Ira--
Here's a useful WWWebsite for questions like yours:
http://www.thedieselshop.us/
Locomotive rosters for most North American railroads, reasonably up to date for the bigger ones. (Kansas City Southern is one of the "Class 1" ones.) Plus assorted other locomotive information (not 100% accurate -- this IS the internet, after all -- but over all pretty good.)

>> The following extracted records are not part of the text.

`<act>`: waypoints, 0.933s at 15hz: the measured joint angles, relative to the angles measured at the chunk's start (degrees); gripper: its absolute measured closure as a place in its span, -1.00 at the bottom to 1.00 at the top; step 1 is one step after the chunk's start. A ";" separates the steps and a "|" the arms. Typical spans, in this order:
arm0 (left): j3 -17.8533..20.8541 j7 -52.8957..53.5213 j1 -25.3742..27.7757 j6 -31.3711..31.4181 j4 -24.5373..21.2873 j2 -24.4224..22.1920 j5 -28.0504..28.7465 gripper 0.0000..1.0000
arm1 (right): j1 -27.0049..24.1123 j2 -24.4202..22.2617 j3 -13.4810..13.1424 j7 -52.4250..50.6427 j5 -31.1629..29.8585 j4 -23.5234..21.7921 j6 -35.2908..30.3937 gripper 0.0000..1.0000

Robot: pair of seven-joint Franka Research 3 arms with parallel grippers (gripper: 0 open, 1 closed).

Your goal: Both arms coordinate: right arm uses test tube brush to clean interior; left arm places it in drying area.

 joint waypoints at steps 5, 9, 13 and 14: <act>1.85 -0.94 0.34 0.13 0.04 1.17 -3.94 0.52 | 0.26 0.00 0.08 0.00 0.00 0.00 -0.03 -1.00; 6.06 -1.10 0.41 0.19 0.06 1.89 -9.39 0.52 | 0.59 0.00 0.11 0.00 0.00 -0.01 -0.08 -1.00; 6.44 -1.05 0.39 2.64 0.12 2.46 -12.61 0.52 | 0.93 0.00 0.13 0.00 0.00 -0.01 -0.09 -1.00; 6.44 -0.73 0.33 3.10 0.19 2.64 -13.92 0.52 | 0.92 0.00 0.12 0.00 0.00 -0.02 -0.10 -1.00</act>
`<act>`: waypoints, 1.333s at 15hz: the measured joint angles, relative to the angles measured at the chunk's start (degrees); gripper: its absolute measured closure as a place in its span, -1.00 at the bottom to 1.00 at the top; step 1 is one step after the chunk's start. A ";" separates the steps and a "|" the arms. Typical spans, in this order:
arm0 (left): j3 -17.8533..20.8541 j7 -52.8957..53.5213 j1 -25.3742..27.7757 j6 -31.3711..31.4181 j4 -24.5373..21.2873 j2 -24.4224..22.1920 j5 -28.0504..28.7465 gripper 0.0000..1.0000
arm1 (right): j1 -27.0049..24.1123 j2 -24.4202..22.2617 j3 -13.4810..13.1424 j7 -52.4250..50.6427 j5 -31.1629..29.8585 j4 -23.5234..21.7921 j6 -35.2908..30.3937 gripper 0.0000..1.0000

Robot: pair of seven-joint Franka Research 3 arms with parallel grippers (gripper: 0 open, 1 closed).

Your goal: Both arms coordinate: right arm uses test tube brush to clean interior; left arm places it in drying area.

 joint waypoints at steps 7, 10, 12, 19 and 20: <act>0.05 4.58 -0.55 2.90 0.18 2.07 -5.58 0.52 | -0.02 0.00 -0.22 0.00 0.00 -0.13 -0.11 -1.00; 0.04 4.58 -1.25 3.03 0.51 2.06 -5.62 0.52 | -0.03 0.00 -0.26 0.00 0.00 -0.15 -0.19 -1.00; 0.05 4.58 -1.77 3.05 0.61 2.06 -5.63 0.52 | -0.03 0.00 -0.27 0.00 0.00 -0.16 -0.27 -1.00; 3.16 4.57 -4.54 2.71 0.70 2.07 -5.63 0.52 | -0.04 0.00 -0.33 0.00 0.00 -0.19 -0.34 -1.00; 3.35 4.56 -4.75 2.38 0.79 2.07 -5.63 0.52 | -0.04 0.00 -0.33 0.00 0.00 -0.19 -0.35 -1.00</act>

For a long time (??1960s through 1980s??), KCS bought only locomotives built by Electromotive (then a division of GM, now an independent company). More recently KCS and its Mexican affiliate seem to have been buying equally from Electromotive and General Electric (the two current builders of mainline freight diesels in North America). Earlier-- when first converting from steam to diesel-- KCS had a mix, including some Fairbanks-Morse "Erie-builts": Fairbanks-Morse used GE electrical equipment on these locomotives and subcontracted their assembly to GE's Erie (Pennsylvania) locomotive plant in the late 1940s. The F-M engines in them were high-maintenance, and KCS had the actual diesel engines in the locomotives replaced with EMD engines in the 1950s, before trading in the locomotives in the 1960s.

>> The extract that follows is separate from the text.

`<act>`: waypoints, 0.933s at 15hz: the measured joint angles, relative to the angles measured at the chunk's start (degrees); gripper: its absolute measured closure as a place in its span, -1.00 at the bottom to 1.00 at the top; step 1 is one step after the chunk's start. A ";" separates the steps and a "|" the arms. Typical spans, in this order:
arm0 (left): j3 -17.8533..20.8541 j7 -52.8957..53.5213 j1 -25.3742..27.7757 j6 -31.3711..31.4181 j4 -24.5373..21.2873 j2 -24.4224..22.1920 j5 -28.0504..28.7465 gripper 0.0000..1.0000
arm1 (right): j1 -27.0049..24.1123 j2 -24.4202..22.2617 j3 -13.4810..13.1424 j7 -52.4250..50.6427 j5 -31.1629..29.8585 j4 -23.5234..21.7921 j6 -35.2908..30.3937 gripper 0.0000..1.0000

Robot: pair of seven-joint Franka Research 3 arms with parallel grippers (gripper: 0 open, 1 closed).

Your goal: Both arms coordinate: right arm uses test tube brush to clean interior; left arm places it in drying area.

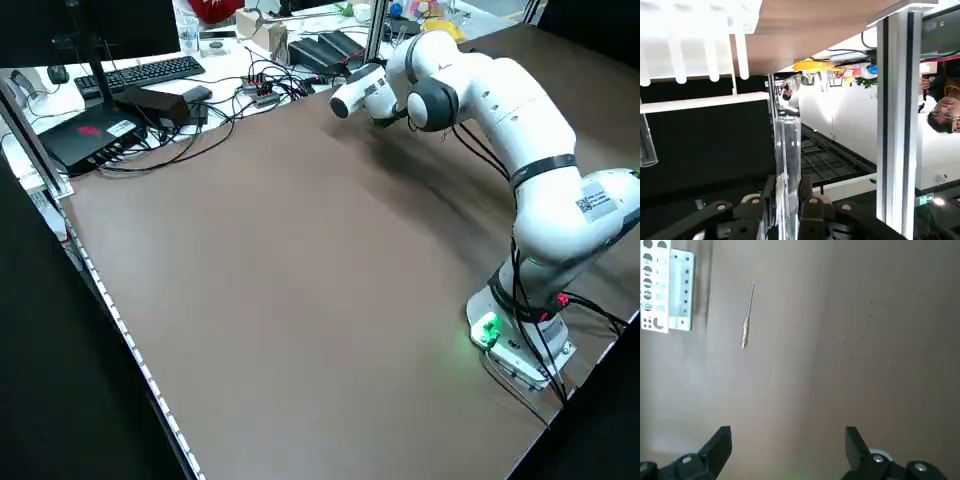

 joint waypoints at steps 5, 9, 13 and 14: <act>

I have a booklet of locomotive rosters (DPA-LTA publications) from 1973. At that time KCS had 212 locomotives, all built by EMD: 90 dated back to their initial dieselization (they were built between 1946 and 1953), 122 were newer (1959 and later). They had 83 end-cab switchers (an unusually high proportion for mainline railroads at that time): 39 NW-2 and SW-7 from their first generation diesel fleet and 44 SW-1500 built between 1968 and 1972. Their biggest and newest power at that time were 56 SD-40 and SD-40-2 (six-axle, 3000h.p. freight luggers) built between 1968 and 1972.